Hmm, exactness at $F(\ker f)$ means that $F(\ker f) \to FA$ is a monomorphism. Our goal is to show that $\ker Fg = \operatorname{im} Ff$, so we need to extract some information about $\ker Fg$ from the monomorphism $F(\ker f) \to FA$, somehow? –  Alan C May 21 at 1:44
    
Indeed, it's a monomorphism. What about exactness at $FA$? –  Bruno Joyal May 21 at 1:46
    
Let $\phi$ denote the monomorphism. Then exactness at $FA$ tells us $\ker Fg = \operatorname{im} \phi$. And then maybe it helps if we identify $\operatorname{im} \phi$ with $F(\ker f)$? (Maybe part of my confusion is due to the fact that I'm still used to thinking of kernels and images as objects?) –  Alan C May 21 at 1:55
    
That's right. In an abelian category, the image of a monomorphism is the monomorphism itself. As a rule of thumb, you can always just pretend that you are working in a category of modules over a general ring. –  Bruno Joyal May 21 at 2:02

1 Answer 1

up vote 3 down vote accepted

We have a diagram

enter image description here

with exact diagonals.

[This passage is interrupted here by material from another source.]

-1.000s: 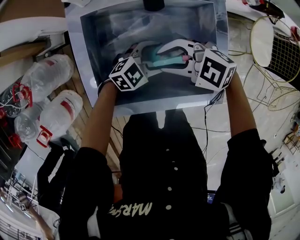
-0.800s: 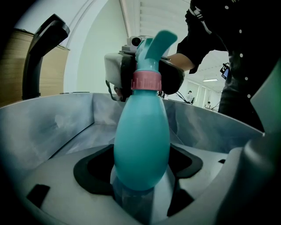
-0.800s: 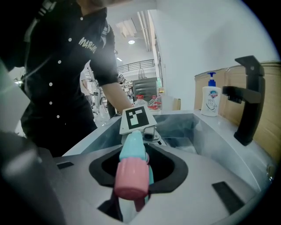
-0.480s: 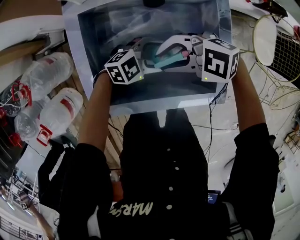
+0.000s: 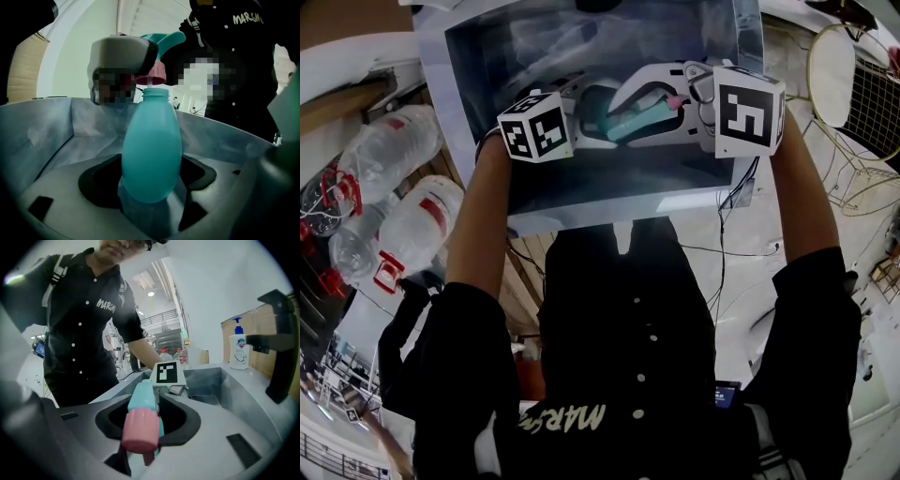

Applying $F$ gives a diagram

enter image description here

also with exact diagonals.

Now, note that \begin{align*} \DeclareMathOperator{Im}{Im}\Im F(f) &= \Im\big(F(A^\prime)\to F(\Im f)\to F(A)\big) \\ &\overset{\ast}{=} \Im\big(F(\Im f)\to F(A)\big) \\ &= \DeclareMathOperator{Ker}{Ker}\Ker\big(F(A)\to F(\Im g)\big) \\ &\overset{\circledast}{=} \Ker\big(F(A)\to F(\Im g)\to F(A^{\prime\prime})\big) \\ &= \Ker F(g) \end{align*} where $\ast$ holds since $F(A^\prime)\to F(\Im f)$ is epi and $\circledast$ holds since $F(\Im g) \to F(A^{\prime\prime})$ is mono. Hence $$ F(A^\prime)\to F(A)\to F(A^{\prime\prime}) $$ is exact.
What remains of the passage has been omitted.